Most teachers do not realize that Medicare and other major medical insurance policies do not cover the custodial care most seniors will require, like home health care, respite care, adult day care, assisted living, nursing home, or hospice care. Tennessee’s Dave Ramsey writes in his blog, “As people age or become ill, they sometimes need help doing daily tasks like getting dressed, bathing and more. Long-term care (LTC) provides people with those services—but it’s expensive. According to the Alzheimer’s Association, the estimated cost for end-of-life care in 2016 ranged between $217,820 and $341,651. Most health and disability insurances won’t cover long-term care, but long-term care insurance will.”
Teachers accessing the state’s 2018 health benefits website, partnersforhealthtn.gov, will find group insurance plans like major medical, dental, and disability. Long Term Care, which was once an affordable, accessible plan available to public service employees, is now absent from the list. Though most of us like to think we will never need these benefits (not many healthy middle-aged adults look forward to moving into assisted living or nursing home situations), the fact is that the great majority of us will require some type of Long Term Care before we die.
According to a 2016 US Department of Health and Human Services study, 70% of the population over the age of 65 will need some sort of custodial care, while currently only 8% are enrolled in an insurance program to protect their assets. Most educators are “stuck in the middle,” with too little savings to foot the bill and too many assets for government programs like Medicaid.
Educators start their careers assured of two things: they will have great health benefits throughout their careers, and they will receive a lifetime pension upon retirement. In Tennessee, both of these are true. Educators’ major medical plans take care of most costs at the doctor and hospital, and for prescription drugs. Most analysis ranks Tennessee’s pension fund as one of the best in the United States. In 2013, ThinkAdvisor slotted Tennessee educators in the number six best situation for retirement.
Professional Educators of Tennessee executive director, JC Bowman, commented, “Many educators spend more time in retirement than in the classroom. Our association is committed to providing the very best programs and resources to ensure educators are protected financially throughout their career and beyond. Our members rely on us to research and stay abreast of the changing landscape of healthcare in Tennessee.”

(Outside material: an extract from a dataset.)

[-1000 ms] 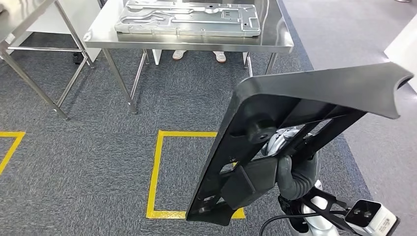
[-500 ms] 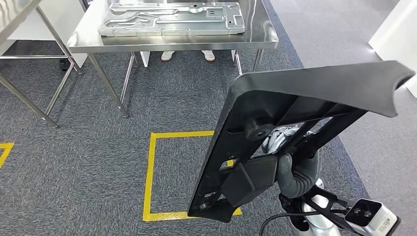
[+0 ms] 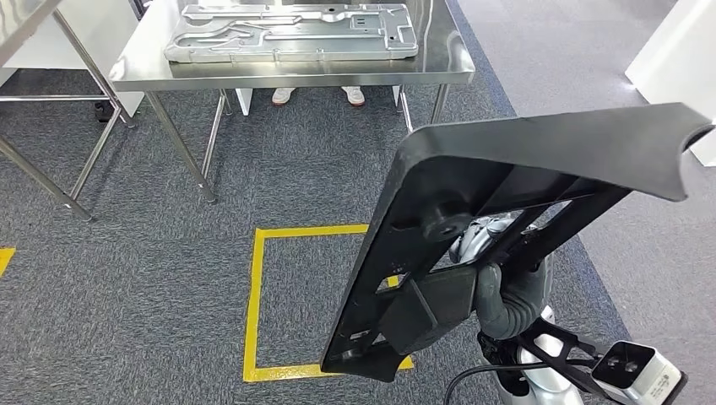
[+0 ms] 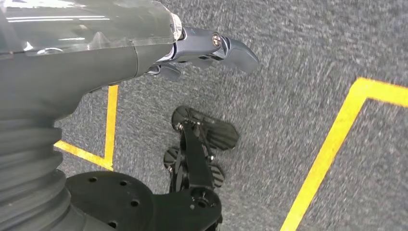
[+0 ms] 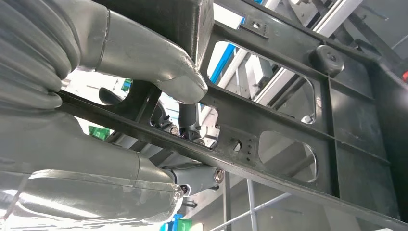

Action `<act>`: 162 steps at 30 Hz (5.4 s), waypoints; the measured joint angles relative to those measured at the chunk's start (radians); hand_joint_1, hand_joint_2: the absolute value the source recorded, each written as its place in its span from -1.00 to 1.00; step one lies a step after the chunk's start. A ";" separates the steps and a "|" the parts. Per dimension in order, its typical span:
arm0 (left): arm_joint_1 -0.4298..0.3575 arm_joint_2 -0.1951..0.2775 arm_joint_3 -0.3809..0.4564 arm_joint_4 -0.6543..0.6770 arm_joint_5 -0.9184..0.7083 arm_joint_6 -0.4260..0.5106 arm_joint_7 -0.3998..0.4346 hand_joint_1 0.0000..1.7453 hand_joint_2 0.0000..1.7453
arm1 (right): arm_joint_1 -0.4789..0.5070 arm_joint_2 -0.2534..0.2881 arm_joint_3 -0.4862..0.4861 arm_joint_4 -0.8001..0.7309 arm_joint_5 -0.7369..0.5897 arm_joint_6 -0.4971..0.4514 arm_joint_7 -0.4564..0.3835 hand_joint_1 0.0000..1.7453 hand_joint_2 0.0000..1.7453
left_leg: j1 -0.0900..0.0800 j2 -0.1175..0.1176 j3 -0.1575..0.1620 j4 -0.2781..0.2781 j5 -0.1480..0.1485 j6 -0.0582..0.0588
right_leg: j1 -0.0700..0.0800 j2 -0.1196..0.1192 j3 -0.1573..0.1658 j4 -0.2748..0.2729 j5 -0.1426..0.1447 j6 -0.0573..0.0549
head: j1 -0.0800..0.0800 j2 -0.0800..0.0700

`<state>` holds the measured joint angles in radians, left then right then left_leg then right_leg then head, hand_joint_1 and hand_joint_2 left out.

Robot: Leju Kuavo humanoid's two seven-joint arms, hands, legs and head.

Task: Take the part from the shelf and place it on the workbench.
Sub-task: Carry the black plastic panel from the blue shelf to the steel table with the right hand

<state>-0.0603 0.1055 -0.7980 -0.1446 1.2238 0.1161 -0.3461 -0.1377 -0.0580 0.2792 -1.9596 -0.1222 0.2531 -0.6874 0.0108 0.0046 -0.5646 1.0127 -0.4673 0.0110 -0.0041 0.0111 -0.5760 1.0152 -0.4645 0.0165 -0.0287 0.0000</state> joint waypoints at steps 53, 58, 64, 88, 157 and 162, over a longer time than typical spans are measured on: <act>-0.001 -0.002 -0.016 0.002 0.030 -0.012 -0.045 -1.00 1.00 | -0.004 0.019 -0.007 0.005 0.018 -0.012 0.000 1.00 1.00 | 0.006 -0.003 -0.087 0.251 -0.192 -0.036 | 0.002 -0.002 0.011 -0.003 -0.003 -0.050 | 0.000 0.000; 0.003 0.001 -0.016 0.005 0.031 -0.011 -0.047 -1.00 1.00 | -0.004 0.020 -0.007 0.009 0.017 -0.012 0.000 1.00 1.00 | -0.010 -0.009 -0.064 0.033 0.016 -0.004 | 0.014 0.005 0.059 0.002 -0.049 -0.040 | 0.000 0.000; -0.002 -0.003 -0.019 0.006 0.034 -0.012 -0.053 -1.00 1.00 | -0.005 0.021 -0.007 0.011 0.023 -0.028 0.000 1.00 1.00 | -0.001 -0.010 -0.036 0.003 0.036 0.019 | 0.011 0.000 0.016 0.110 -0.123 -0.005 | 0.000 0.000; 0.001 -0.006 -0.022 0.006 0.045 -0.012 -0.061 -1.00 1.00 | -0.001 0.021 -0.003 0.019 0.072 -0.064 0.000 1.00 1.00 | -0.004 0.009 -0.043 0.023 0.035 -0.016 | -0.004 -0.025 0.066 -0.015 -0.045 -0.020 | 0.000 0.000; -0.009 -0.003 -0.098 0.011 0.072 -0.016 -0.065 -1.00 1.00 | 0.100 0.015 -0.128 -0.119 0.048 0.025 0.000 1.00 1.00 | -0.006 -0.013 0.000 -0.022 0.029 0.025 | -0.004 -0.005 -0.042 0.223 -0.121 0.009 | -0.001 0.000; -0.008 -0.004 -0.099 0.011 0.073 -0.016 -0.064 -1.00 1.00 | 0.104 0.015 -0.132 -0.120 0.047 0.025 0.000 1.00 1.00 | -0.006 -0.017 0.068 -0.023 -0.025 0.020 | -0.009 -0.007 -0.096 0.141 -0.073 0.010 | -0.001 0.000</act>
<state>-0.0683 0.1018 -0.8965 -0.1335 1.2970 0.1001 -0.4105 -0.0336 -0.0431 0.1472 -2.0792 -0.0748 0.2777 -0.6878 0.0044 -0.0123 -0.4971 0.9896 -0.4924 0.0305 -0.0129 0.0043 -0.6721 1.1563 -0.5379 0.0269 -0.0297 0.0000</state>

Most educators are women, so consider a simple narrative of a newly retired teacher and her husband who enjoy travel, have their home paid off, and spend time with grandkids– until a health issue occurs. In the event that the husband has an illness or accident that requires custodial care, the wife cares for him until he passes away. When long term care is needed by the wife, a retired teacher in this scenario, she is left with too little money to pay for quality care out of pocket, but with too many assets to qualify for government programs. Though many middle class Tennesseans could benefit from Long Term Care insurance, teachers are uniquely at risk for losing nearly everything they have worked for and still coming up short for the care they require.
The above-mentioned US Department of Health and Human Resources study also points out that women have a greater chance of using long term care services. Women tend to use those services for a longer period of time. And it is no surprise that the great majority of teachers in Tennessee are women.

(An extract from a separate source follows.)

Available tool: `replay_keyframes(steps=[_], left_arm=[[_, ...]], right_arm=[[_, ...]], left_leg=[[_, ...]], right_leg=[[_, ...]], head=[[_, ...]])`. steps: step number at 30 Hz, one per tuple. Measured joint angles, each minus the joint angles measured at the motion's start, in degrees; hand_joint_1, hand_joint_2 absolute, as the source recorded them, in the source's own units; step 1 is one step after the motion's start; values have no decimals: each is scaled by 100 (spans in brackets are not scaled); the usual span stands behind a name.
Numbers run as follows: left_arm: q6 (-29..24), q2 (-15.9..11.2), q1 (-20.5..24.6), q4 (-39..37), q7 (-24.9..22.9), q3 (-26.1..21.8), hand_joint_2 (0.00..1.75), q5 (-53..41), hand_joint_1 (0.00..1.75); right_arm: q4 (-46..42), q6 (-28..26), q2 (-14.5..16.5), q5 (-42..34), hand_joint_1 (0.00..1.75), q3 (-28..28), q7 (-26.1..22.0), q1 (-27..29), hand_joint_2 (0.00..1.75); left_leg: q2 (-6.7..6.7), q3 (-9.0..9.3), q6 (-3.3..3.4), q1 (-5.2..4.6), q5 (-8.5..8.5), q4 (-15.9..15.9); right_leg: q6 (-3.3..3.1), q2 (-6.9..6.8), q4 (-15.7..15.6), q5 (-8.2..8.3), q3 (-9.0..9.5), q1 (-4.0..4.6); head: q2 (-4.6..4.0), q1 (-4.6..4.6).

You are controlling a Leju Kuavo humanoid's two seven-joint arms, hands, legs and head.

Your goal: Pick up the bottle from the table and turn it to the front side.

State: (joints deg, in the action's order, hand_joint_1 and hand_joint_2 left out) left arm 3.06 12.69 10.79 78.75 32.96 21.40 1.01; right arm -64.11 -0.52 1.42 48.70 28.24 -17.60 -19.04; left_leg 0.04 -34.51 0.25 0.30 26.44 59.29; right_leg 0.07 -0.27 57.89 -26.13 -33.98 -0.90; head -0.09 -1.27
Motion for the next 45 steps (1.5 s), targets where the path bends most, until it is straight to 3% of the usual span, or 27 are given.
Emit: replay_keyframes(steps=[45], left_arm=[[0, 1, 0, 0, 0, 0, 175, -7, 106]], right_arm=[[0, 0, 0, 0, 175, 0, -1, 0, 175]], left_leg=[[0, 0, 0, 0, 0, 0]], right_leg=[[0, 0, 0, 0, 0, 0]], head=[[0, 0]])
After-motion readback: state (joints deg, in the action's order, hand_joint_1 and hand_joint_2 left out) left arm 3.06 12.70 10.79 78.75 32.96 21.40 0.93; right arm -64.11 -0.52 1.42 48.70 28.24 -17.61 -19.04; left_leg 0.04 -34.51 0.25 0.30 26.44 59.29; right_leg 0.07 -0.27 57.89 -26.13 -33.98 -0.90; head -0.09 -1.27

The cost of care can vary from about $20 an hour for home care to over $100,000 a year for a private room in a Nashville nursing home. According the Genworth’s 2017 Cost of Care Survey, average costs for nursing home care statewide is currently about $80,000 a year and is projected to climb to over $120,000 in 15 years. As baby boomers age, at-home care, assisted living, nursing home care, and hospice will see its largest spike over the next two decades.

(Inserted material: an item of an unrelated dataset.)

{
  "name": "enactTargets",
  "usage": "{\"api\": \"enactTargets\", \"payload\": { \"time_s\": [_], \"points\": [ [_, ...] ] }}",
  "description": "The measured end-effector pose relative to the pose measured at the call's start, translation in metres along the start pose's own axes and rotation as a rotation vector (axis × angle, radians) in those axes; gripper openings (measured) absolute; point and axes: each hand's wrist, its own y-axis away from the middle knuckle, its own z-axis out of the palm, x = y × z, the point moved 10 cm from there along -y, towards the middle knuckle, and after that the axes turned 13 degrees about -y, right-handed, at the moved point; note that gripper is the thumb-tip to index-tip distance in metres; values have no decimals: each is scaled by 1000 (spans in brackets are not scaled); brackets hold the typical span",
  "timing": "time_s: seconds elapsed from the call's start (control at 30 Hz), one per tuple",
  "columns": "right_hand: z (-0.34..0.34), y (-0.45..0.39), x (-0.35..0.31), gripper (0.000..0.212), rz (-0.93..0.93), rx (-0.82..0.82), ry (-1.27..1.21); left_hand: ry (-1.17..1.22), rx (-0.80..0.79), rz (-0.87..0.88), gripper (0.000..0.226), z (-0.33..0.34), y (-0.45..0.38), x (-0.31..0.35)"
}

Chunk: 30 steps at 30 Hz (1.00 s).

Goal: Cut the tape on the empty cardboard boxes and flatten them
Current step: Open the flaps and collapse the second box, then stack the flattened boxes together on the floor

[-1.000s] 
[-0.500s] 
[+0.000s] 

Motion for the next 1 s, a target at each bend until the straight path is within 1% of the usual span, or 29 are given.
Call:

Last summer, AARP ranked Tennessee at the bottom of the list for long term care, meaning the current long term care services system in our state is already inadequate. With fewer insurance companies offering traditional long term care coverage, increasingly stringent health requirements, and expensive premiums, long term care insurance can be out of reach for Tennessee teachers. Therefore, the removal of this important state employee benefit leaves Tennessee educators with even fewer options.
Tennessee educators will need to rely more than ever on their professional associations for help. For example, Professional Educators of Tennessee has endorsed a number of solutions including home health care programs, life insurance with LTC riders, as well as traditional long term care insurance for their members. Small reasonable enrollment fees may be nominal barriers to gain access to the help many Tennessee educators are going to need in coming years.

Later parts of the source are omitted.